Mahdi A Sbeih wrote:
>
> I am using the below code:
>
> $fmtFile = `$dpImportCmd`;
> ..
> ..
> unlink($fmtFile) || die "unable to remove $fmtFile\n";
>
>
> dpImportCmd, is a program that generates a text file, this text file
> name is now in the variable: $fmtFile. Later in the program, I want to
> delete this file, but it fails. I don't know why.
>
> In the perl cookbook, it says "The backticks do not return until the
> called program exits"
>
> Is this related?

The book means that backticks don't return /control/ until the comand is
complete. That means that your Perl program is suspended until then and can't go
on to execute the unlink() until everything's finished.
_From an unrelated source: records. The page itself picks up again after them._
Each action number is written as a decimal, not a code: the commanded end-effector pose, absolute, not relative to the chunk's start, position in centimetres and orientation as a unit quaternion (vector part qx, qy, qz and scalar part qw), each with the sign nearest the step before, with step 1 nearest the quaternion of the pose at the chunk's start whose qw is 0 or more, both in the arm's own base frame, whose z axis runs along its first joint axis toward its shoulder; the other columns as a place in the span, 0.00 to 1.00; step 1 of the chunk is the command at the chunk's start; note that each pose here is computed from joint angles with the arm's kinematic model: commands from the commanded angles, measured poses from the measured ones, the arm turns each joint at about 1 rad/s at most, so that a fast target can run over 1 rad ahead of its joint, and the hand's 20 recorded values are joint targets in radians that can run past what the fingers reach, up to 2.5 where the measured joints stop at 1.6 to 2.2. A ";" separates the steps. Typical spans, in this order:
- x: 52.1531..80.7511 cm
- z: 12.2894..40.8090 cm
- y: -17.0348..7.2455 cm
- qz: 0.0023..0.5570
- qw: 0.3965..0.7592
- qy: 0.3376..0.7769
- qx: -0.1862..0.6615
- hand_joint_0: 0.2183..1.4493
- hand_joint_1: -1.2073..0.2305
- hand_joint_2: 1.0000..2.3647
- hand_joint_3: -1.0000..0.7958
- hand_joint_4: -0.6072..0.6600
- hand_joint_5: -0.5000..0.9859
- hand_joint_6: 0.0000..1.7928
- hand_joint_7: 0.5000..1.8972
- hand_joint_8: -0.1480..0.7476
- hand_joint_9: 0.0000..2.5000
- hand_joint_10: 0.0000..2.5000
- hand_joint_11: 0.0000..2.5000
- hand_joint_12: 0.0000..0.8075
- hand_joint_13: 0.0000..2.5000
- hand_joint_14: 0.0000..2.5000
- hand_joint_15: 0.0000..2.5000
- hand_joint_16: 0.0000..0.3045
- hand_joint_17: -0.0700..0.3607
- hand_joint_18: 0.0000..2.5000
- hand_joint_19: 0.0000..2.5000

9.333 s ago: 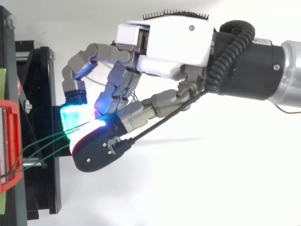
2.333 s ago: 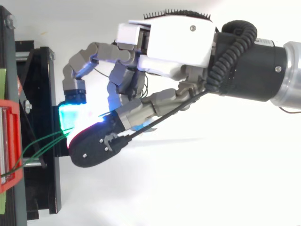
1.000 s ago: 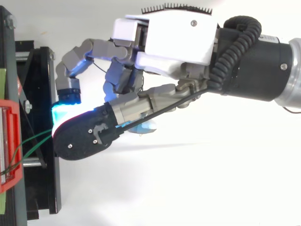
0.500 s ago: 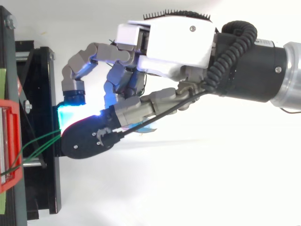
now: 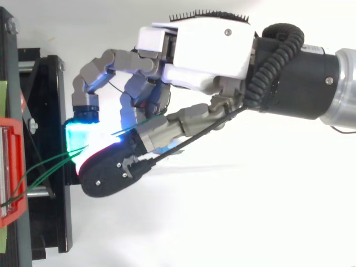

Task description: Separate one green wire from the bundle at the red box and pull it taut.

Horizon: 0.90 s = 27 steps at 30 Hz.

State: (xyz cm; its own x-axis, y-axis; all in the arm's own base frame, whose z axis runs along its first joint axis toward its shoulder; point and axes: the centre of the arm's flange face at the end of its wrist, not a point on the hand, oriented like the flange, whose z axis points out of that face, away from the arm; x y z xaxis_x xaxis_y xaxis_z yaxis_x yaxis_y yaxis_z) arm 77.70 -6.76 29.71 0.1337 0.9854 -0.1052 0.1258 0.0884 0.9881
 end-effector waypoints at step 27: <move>77.7 30.0 -7.2 0.412 0.525 0.508 0.544 0.31 0.34 0.01 0.37 0.61 0.18 0.49 0.33 0.47 0.42 0.33 0.63 0.42 0.59 0.02 0.67 0.19 0.47 0.40 0.27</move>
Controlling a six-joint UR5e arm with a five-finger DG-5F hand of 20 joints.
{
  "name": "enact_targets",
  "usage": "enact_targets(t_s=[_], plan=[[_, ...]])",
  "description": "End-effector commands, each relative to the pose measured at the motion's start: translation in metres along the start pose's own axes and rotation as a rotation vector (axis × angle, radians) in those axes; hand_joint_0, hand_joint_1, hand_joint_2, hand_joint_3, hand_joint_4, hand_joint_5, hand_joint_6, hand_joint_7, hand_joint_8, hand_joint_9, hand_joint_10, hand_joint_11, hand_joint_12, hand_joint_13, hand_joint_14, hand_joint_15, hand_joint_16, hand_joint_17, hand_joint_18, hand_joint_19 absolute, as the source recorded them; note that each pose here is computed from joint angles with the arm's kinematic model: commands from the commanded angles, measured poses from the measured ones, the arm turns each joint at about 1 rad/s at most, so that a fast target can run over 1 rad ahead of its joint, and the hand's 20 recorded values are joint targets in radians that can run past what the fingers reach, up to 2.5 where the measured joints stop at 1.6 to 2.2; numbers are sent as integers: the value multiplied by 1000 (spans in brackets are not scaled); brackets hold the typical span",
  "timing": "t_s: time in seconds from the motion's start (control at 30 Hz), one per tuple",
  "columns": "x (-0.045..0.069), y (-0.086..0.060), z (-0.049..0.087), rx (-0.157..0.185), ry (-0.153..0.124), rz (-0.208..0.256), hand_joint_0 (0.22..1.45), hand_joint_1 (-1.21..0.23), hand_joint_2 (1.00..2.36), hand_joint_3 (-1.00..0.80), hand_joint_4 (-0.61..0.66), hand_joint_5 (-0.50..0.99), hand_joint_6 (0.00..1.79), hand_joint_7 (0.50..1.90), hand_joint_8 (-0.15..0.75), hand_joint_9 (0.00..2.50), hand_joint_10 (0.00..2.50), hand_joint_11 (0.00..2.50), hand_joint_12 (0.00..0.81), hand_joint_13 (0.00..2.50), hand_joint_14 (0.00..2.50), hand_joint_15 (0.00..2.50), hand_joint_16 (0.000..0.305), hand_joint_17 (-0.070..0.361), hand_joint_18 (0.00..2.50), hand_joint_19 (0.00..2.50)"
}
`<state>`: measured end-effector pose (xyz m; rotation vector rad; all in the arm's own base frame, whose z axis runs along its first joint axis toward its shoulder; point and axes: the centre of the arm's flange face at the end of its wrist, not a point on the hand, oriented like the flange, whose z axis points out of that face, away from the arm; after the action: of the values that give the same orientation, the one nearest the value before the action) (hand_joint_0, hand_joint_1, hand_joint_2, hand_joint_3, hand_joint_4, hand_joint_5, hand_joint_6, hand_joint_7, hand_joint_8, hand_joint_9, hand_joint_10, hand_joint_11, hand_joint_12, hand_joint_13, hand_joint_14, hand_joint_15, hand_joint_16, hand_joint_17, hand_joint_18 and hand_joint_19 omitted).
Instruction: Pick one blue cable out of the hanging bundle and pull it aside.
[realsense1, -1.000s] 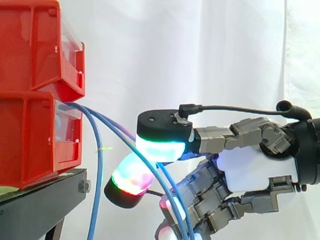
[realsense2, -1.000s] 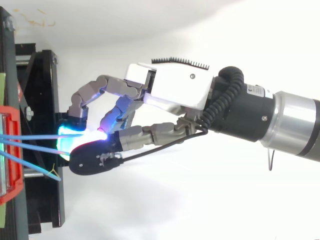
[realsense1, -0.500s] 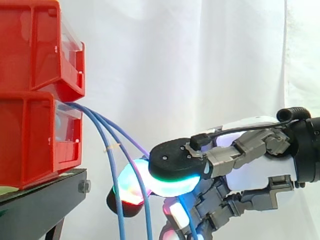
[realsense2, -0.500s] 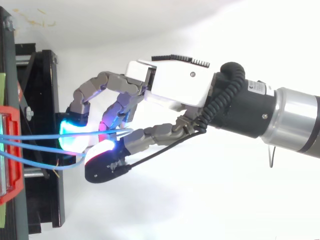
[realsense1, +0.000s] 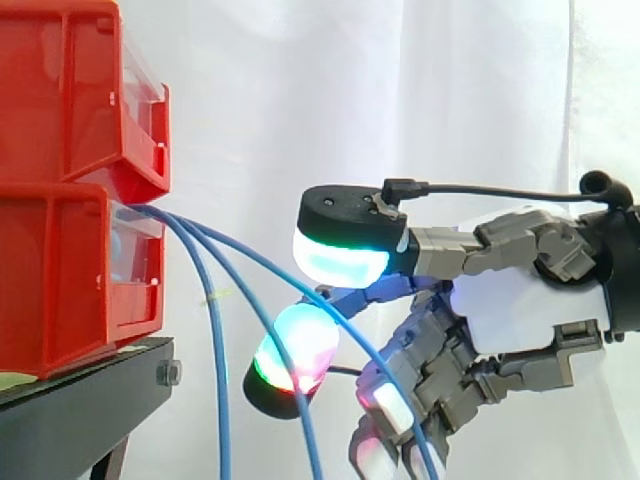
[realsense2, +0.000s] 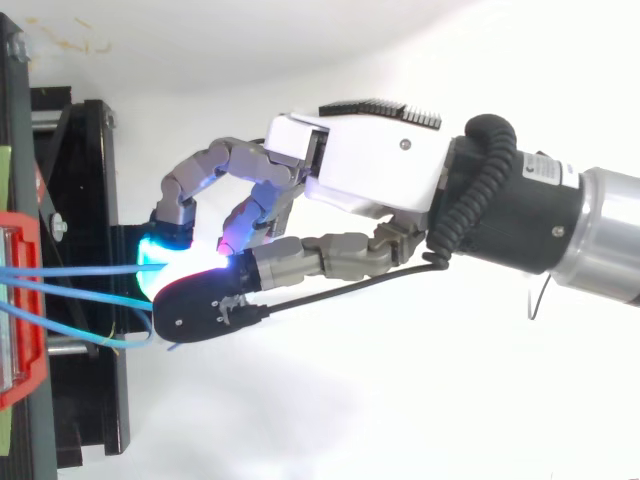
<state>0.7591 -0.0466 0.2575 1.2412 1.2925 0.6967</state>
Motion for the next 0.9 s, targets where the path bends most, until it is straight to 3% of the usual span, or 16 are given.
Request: enact_targets(t_s=[0.0, 0.37, 0.6, 0.8, 0.87], plan=[[-3, 5, -4, 6, 0, -12, 563, -478, 1007, -405, -10, -159, 900, 839, 299, 1162, 21, 827, 376, 936, 23, 713, 48, 108, 790, 808], [-8, 16, -8, -6, -3, -12, 567, -605, 1013, -295, 17, -168, 915, 834, 304, 1150, 22, 843, 376, 939, 24, 713, 49, 110, 808, 786], [-9, 20, -11, -4, -1, -14, 526, -473, 1002, -469, 21, -167, 916, 804, 313, 1158, 19, 835, 389, 941, 21, 708, 51, 115, 810, 793], [-11, 23, -13, 0, -2, -15, 570, -417, 1009, -394, 10, -168, 912, 830, 303, 1160, 20, 837, 381, 935, 23, 708, 48, 109, 790, 807], [-11, 23, -13, 2, -1, -17, 565, -504, 1014, -297, 14, -168, 913, 833, 308, 1154, 21, 834, 382, 934, 23, 706, 49, 110, 795, 790]])
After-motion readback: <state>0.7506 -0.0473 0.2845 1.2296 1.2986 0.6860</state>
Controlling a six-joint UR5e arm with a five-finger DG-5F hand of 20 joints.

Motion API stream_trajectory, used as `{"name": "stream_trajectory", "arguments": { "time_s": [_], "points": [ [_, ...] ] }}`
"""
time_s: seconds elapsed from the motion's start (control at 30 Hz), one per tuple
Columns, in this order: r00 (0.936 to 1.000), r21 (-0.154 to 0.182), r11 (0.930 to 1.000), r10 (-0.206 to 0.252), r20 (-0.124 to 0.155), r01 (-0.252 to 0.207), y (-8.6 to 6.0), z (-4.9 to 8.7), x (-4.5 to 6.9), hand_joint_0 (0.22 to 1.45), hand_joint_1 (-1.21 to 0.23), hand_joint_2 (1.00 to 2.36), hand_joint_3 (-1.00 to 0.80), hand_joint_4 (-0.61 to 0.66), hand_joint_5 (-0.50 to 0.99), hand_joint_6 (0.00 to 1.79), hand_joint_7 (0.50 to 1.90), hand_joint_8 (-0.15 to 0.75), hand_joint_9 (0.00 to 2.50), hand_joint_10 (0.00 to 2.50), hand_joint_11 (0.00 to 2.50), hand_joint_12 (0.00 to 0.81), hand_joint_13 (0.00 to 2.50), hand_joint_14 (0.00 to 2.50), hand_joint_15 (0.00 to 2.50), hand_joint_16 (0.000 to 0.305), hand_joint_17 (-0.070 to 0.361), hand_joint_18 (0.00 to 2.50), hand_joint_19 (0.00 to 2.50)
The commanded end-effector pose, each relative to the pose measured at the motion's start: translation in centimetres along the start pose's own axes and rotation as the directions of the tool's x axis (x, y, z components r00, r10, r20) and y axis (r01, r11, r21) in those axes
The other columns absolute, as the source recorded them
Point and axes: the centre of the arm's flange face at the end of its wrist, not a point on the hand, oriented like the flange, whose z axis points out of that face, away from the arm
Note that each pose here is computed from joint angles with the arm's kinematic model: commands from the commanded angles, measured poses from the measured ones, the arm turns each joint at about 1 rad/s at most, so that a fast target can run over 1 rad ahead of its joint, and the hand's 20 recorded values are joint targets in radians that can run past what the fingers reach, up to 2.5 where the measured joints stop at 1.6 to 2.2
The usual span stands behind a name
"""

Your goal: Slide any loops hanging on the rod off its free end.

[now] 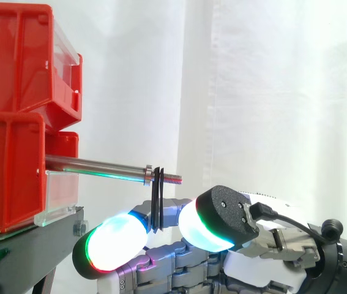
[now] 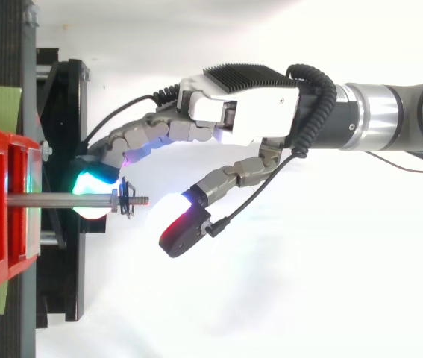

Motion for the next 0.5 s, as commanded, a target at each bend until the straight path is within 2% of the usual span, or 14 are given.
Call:
{"name": "stream_trajectory", "arguments": {
  "time_s": [0.0, 0.23, 0.47],
  "points": [
    [1.0, -0.003, 1.0, -0.001, 0.001, 0.001, 0.1, 0.21, -0.36, 0.61, -0.55, 1.01, -0.43, 0.23, -0.16, 0.5, 0.81, 0.249, 0.65, 0.0, 0.03, 0.314, 0.56, 0.0, 0.12, 0.042, 0.096, 0.63, 0.39],
    [1.0, -0.017, 0.9999, -0.002, 0.004, 0.002, 0.6, 0.94, -0.74, 0.6, -0.55, 1.0, -0.45, 0.23, -0.16, 0.5, 0.81, 0.248, 0.66, 0.0, 0.03, 0.314, 0.57, 0.0, 0.12, 0.043, 0.096, 0.63, 0.4],
    [1.0, -0.019, 0.9998, -0.003, 0.003, 0.004, 0.69, 1.03, -0.66, 0.6, -0.55, 1.0, -0.45, 0.23, -0.16, 0.5, 0.82, 0.253, 0.66, 0.0, 0.03, 0.316, 0.57, 0.0, 0.12, 0.043, 0.096, 0.63, 0.4]
  ]
}}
So no, that's not your
problem.

What is likely to be wrong is that dpImportCmd tags a newline onto the end of 
its
output, which is then an invalid filename and cannot be used in a call to
unlink(). Things will probably come together if jou just do chomp($fmtFile)
first, but /please/ check carefully the contents of your string before you just
go ahead and do this as there may be leading whitespace or even multi-line
output. An easy way to see non-printables in a string is to use URI::Escape if
you have the module installed.

  use URI::Escape;
  print uri_escape "  abc\n\n";

outputs

  %20%20abc.txt%0A%0A

so

  use URI::Escape;
  print uri_escape $fmtFile;

will show you what is hiding in your string variable.